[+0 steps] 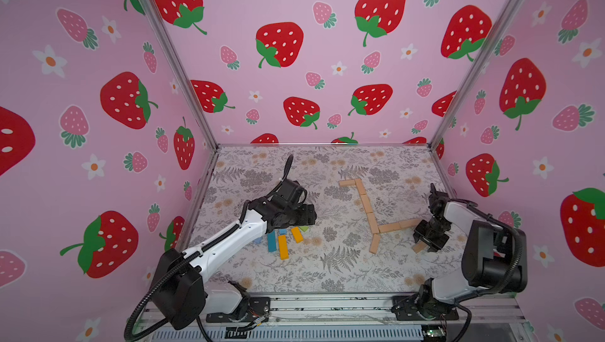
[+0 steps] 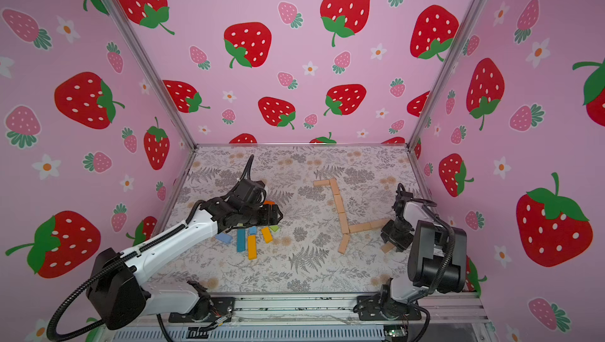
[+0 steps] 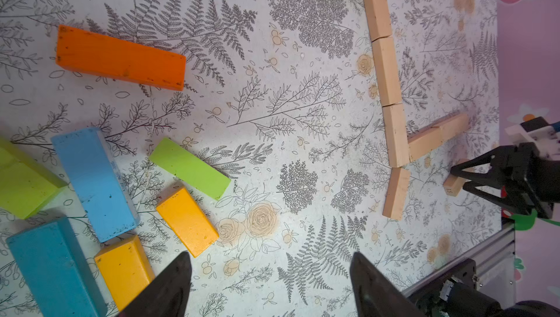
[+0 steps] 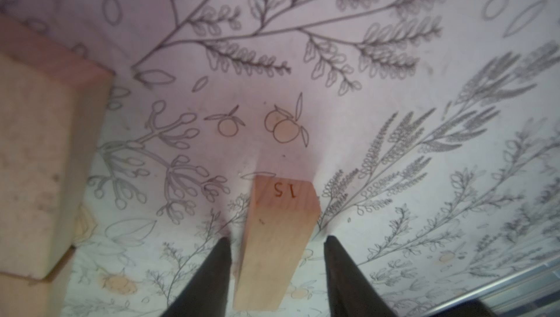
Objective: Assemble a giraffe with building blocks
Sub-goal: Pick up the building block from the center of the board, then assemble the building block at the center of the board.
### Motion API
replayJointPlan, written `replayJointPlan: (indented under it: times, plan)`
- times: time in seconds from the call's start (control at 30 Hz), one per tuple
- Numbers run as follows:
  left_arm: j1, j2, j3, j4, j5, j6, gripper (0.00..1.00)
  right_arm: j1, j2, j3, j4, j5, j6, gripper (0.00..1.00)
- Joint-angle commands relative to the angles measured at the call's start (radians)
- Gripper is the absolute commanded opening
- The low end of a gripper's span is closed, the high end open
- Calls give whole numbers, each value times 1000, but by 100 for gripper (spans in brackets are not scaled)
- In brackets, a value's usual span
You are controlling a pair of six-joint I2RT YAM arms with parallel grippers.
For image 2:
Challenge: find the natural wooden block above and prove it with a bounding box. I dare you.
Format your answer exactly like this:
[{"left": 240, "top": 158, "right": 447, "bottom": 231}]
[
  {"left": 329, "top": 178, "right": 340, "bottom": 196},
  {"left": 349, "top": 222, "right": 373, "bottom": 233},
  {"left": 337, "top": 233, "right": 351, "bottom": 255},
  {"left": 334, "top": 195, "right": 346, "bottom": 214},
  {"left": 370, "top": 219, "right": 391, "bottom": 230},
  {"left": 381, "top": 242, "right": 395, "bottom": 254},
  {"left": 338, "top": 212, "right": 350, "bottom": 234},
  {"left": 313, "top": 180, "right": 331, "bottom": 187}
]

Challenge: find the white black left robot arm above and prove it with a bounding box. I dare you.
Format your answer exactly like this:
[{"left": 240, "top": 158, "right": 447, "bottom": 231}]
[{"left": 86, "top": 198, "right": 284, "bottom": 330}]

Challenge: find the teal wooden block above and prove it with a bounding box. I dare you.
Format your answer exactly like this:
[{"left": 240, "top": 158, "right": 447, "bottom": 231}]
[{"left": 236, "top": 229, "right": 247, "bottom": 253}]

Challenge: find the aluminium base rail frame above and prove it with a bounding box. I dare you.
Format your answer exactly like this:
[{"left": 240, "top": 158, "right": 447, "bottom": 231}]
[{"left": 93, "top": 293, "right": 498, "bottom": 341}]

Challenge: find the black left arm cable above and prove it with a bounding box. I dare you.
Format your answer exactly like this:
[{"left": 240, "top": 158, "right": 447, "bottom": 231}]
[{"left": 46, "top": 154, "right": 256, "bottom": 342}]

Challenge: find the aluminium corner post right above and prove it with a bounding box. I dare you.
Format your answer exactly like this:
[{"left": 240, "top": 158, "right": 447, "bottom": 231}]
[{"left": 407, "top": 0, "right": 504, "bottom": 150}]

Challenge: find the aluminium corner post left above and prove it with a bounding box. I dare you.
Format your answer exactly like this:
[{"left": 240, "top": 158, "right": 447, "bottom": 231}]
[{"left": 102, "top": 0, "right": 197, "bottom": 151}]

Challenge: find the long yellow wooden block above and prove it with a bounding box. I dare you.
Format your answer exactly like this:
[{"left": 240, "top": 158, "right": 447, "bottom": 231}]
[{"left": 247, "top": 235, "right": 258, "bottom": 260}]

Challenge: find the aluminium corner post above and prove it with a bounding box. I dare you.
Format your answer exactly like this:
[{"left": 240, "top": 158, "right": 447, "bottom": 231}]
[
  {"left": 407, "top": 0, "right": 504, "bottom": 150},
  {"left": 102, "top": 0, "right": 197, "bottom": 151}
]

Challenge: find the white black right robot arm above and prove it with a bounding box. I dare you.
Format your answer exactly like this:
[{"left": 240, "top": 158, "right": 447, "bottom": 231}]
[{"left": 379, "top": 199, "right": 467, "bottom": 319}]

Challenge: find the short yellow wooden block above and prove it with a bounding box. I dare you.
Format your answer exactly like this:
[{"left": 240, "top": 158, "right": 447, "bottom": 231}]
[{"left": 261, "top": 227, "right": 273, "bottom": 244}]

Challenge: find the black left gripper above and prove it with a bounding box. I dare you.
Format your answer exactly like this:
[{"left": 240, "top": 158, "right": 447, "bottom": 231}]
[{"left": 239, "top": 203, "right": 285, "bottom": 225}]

..............................

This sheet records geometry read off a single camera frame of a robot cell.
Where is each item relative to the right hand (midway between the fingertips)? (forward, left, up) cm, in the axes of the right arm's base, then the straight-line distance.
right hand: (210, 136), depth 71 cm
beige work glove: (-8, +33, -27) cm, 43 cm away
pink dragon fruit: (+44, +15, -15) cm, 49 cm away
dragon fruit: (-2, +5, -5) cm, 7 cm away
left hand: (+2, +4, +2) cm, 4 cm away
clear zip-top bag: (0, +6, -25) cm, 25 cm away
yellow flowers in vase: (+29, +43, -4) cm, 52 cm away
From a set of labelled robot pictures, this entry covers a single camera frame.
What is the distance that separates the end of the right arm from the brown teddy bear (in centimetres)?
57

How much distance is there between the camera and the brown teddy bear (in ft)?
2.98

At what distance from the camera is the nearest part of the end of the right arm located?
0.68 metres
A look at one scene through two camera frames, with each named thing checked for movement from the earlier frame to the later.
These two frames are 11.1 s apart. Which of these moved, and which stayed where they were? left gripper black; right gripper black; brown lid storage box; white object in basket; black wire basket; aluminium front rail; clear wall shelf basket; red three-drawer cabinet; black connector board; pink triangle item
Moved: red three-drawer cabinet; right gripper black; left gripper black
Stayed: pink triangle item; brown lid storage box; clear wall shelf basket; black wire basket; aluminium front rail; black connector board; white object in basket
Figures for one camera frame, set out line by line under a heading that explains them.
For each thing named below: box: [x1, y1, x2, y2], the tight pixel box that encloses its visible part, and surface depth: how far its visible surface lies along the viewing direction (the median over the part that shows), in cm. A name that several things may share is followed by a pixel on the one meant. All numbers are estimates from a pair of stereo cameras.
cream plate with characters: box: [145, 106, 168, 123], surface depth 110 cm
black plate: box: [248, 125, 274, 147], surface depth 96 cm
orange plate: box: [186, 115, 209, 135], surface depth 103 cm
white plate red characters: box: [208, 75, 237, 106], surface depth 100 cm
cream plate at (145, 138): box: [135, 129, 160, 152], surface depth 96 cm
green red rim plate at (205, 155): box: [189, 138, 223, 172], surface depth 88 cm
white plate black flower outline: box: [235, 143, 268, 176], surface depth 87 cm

..............................

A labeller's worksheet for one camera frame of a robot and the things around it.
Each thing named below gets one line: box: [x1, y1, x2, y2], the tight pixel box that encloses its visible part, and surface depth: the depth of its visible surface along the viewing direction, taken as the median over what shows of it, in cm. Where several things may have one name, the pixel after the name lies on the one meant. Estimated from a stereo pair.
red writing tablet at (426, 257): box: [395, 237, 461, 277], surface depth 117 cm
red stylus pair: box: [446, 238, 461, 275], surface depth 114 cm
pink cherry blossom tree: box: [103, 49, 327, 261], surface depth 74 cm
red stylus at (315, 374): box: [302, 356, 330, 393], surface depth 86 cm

..............................

Give back the records above exactly, limited to the lines between the one holding "dragon fruit: (-2, +5, -5) cm, 7 cm away" and the one holding "A look at one", inclusive.

= ANSWER TO THIS PROBLEM =
dragon fruit: (-2, +5, -5) cm, 7 cm away
left hand: (+2, +4, +2) cm, 4 cm away
clear zip-top bag: (0, +6, -25) cm, 25 cm away
yellow flowers in vase: (+29, +43, -4) cm, 52 cm away
From a set of labelled robot pictures, this entry covers a single camera frame.
What is the distance that separates the end of the right arm from the brown teddy bear (in centimetres)?
57

How much distance is there between the camera and the brown teddy bear (in ft)?
2.98

At what distance from the camera is the nearest part of the end of the right arm located?
0.68 metres
A look at one scene through two camera frames, with each named thing checked for movement from the earlier frame to the later.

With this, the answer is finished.